[Instructions to follow]
Check every line of the data and copy the ones where "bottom" appears.

** Opening Information provided block **

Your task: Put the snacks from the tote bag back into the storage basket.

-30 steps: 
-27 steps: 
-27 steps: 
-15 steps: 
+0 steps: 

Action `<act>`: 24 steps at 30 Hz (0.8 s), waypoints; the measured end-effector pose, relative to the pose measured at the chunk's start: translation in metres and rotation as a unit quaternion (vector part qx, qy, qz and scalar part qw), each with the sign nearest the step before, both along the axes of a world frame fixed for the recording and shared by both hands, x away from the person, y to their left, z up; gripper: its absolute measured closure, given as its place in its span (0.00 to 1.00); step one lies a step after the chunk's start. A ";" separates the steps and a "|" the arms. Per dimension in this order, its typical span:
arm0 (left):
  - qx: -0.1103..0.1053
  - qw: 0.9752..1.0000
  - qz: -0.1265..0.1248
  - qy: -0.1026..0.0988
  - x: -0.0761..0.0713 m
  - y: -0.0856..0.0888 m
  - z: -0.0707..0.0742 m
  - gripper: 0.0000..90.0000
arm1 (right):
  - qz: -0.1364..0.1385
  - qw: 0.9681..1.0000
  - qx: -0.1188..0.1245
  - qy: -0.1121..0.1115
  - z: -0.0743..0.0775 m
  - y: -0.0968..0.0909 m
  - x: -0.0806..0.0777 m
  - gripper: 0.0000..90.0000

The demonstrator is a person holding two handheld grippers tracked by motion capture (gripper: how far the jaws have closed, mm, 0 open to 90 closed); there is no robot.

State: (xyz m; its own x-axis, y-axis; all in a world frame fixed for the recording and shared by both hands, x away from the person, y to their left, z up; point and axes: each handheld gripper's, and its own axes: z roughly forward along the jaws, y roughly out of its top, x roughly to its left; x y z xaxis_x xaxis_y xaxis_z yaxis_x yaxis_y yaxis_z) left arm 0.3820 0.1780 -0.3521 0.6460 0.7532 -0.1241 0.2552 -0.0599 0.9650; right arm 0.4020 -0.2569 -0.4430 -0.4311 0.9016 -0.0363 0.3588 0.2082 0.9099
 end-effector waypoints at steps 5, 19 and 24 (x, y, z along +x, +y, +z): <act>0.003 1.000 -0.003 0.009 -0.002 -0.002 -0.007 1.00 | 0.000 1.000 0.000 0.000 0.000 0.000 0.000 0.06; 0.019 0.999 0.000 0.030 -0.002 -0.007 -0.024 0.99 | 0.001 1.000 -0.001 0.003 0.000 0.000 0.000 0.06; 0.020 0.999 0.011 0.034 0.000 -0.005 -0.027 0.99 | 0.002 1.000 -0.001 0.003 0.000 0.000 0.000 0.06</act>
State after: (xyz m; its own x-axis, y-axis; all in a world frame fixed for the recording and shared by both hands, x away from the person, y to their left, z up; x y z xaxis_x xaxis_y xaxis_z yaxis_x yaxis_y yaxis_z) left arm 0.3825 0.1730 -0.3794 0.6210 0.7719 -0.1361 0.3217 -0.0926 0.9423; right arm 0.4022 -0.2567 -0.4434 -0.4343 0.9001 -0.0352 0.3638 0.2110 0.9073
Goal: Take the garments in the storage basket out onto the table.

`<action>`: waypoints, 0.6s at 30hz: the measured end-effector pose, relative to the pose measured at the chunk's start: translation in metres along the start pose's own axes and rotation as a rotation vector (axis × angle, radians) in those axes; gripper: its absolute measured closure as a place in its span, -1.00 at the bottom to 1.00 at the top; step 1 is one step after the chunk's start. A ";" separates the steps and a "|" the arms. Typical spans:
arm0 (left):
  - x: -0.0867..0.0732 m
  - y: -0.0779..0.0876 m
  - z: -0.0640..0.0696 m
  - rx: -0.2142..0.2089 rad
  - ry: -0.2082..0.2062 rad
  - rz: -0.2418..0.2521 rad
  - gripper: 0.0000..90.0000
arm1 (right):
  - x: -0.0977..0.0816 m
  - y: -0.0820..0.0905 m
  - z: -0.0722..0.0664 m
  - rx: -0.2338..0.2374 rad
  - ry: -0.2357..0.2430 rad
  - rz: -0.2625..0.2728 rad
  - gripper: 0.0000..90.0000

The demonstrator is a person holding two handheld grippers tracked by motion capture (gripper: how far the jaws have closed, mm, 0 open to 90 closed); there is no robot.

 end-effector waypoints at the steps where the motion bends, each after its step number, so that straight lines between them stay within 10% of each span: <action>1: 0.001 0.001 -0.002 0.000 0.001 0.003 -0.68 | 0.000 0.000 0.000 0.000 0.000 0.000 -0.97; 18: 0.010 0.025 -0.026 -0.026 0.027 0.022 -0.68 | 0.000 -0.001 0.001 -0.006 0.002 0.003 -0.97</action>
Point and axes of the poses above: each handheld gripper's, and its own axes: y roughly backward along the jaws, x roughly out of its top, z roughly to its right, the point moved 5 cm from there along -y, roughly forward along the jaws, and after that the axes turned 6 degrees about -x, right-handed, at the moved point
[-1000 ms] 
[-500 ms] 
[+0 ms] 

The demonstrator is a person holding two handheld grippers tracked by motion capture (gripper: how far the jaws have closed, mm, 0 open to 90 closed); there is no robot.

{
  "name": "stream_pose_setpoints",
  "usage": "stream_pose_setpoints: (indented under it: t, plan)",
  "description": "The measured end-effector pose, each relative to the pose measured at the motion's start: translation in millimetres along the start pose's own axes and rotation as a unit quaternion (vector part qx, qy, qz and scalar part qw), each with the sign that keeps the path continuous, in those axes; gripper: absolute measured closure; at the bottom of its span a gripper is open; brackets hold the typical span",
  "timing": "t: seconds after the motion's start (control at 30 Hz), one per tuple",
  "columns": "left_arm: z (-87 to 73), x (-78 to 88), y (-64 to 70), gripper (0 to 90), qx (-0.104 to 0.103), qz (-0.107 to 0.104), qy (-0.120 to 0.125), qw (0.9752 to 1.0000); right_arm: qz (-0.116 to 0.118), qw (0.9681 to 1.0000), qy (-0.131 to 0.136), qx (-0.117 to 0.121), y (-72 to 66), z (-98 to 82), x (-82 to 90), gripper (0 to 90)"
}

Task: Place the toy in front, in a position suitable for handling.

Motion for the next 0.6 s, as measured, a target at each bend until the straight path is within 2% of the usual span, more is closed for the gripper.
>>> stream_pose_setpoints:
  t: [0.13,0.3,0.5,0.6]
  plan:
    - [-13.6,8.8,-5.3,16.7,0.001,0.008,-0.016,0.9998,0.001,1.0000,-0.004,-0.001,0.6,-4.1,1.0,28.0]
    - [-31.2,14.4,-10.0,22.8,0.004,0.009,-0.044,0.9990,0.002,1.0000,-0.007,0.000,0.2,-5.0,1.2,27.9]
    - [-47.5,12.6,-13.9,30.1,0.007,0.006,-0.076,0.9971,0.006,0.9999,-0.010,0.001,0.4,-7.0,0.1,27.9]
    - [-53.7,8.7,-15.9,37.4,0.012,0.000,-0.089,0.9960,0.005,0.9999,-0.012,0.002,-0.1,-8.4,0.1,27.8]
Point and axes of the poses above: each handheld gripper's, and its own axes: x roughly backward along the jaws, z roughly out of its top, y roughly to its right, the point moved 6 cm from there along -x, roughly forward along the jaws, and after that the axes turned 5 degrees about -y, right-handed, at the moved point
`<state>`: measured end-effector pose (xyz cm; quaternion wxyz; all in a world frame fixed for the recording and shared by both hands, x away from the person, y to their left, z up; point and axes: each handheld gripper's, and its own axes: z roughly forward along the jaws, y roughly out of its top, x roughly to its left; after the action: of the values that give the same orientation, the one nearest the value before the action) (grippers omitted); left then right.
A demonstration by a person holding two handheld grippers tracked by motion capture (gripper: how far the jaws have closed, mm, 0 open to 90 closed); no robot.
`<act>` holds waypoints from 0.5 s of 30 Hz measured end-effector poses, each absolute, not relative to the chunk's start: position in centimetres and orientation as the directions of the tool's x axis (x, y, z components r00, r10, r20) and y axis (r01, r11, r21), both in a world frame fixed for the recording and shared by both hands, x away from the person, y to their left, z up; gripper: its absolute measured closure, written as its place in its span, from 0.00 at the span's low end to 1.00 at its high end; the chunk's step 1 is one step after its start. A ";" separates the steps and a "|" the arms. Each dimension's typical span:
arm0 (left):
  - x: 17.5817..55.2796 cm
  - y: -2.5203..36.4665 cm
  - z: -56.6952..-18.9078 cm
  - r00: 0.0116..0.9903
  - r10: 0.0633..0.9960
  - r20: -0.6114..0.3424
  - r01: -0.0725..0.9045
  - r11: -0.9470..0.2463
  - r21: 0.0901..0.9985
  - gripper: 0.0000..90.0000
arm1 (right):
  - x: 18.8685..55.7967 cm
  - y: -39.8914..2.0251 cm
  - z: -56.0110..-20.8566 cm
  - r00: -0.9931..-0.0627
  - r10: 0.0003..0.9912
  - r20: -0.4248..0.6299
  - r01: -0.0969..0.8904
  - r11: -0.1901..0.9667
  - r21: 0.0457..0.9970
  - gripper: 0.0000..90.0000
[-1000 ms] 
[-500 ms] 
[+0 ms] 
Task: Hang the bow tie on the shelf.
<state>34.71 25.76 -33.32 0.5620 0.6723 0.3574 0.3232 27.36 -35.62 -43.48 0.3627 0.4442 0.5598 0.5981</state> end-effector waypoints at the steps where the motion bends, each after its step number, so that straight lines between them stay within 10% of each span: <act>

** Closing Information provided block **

[Written answer]
`<action>`: waypoints, 0.6s at 30hz: the measured end-effector pose, relative to the pose measured at the chunk's start: translation in metres along the start pose's own axes and rotation as a rotation vector (axis × angle, radians) in those axes; gripper: its absolute measured closure as a place in its span, -1.00 at the bottom to 1.00 at the top; step 1 is one step after the chunk's start. A ";" separates the steps and a "|" the arms. Typical spans:
  "description": "The measured end-effector pose, each relative to the pose measured at the motion's start: translation in millimetres along the start pose's own axes and rotation as a unit quaternion (vector part qx, qy, qz and scalar part qw), each with the sign that keeps the path continuous, in those axes; gripper: absolute measured closure; at the bottom of its span a gripper is open; brackets hold the typical span",

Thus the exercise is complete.